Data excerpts
───

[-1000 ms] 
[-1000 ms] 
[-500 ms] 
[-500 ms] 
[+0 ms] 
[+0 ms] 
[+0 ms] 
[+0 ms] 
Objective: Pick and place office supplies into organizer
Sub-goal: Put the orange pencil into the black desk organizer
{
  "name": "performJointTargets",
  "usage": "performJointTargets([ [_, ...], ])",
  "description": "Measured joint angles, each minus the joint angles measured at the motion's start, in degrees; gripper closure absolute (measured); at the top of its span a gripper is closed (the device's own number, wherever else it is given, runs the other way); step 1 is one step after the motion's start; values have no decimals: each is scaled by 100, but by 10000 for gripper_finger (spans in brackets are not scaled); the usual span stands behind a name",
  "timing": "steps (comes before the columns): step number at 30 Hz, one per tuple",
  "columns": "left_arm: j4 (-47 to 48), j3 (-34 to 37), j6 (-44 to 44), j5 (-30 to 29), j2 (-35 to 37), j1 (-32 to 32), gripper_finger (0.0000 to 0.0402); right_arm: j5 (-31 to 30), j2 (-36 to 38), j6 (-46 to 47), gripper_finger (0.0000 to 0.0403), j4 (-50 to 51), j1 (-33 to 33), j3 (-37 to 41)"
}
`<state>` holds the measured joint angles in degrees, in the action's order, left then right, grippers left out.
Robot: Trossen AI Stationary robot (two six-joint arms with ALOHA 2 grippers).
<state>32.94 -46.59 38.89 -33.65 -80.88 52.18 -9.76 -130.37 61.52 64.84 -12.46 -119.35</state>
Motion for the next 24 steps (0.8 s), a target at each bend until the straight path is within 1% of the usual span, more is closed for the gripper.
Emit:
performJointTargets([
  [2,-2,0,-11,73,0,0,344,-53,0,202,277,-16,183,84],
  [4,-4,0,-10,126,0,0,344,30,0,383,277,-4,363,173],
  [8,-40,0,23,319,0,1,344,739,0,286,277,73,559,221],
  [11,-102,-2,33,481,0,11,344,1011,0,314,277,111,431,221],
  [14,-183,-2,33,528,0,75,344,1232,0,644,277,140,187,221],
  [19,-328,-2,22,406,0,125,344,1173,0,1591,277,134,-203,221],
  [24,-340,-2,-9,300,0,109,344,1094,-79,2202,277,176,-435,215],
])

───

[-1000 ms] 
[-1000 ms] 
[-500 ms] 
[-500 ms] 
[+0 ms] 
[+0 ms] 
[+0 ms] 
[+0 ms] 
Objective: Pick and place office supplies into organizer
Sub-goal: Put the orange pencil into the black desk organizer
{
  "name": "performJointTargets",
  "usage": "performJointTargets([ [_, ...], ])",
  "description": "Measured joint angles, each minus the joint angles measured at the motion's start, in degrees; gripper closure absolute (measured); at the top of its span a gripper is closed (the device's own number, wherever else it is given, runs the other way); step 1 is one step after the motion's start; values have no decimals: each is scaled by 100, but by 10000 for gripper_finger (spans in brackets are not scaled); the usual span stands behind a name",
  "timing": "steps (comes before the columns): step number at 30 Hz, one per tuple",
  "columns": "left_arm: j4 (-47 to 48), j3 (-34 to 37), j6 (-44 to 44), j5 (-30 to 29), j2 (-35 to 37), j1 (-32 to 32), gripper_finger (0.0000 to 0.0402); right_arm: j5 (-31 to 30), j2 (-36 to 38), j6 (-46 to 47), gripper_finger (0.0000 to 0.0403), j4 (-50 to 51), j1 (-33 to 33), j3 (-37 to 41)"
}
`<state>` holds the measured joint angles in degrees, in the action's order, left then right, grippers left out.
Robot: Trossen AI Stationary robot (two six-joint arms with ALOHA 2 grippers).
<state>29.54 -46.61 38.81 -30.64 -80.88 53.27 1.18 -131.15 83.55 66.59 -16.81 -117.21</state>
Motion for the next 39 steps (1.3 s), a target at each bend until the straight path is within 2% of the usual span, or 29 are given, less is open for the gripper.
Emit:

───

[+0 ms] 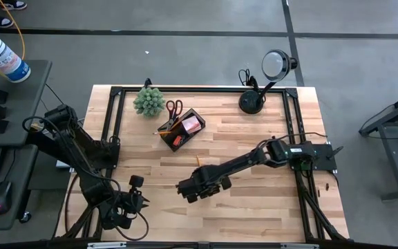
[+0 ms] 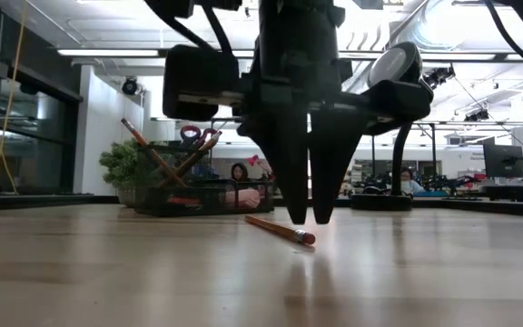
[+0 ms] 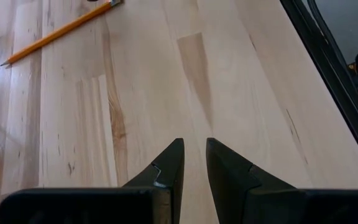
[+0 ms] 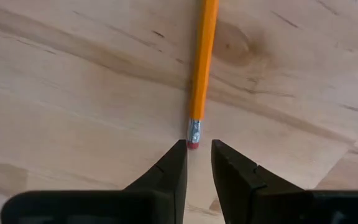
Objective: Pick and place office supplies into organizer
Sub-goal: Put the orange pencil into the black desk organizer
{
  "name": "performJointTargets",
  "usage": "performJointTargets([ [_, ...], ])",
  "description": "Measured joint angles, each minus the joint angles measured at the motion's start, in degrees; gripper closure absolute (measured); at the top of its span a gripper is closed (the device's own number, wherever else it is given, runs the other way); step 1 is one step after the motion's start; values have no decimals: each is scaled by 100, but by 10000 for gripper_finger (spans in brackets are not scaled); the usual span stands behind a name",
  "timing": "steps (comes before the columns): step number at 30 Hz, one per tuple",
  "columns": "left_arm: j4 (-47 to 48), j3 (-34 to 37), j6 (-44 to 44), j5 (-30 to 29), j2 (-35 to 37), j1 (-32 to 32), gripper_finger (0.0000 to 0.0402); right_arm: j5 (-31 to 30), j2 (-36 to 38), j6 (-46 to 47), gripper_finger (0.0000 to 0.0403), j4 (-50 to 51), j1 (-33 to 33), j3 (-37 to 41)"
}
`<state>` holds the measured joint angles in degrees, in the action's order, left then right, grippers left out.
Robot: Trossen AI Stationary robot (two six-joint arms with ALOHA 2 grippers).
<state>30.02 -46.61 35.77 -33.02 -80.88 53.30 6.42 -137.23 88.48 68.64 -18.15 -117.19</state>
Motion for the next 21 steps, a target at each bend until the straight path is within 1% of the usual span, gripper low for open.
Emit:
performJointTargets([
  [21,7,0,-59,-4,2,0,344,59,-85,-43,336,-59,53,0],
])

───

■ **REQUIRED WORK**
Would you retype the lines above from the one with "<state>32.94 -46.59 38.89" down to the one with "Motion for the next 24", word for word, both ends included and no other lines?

■ **ANSWER BOX**
<state>32.94 -46.59 38.89 -33.65 -80.88 52.18 -9.76 -130.37 61.52 64.84 -12.46 -119.35</state>
Motion for the next 24 steps (0.8 s), a target at each bend until the straight path is within 1% of the usual span, more is closed for the gripper.

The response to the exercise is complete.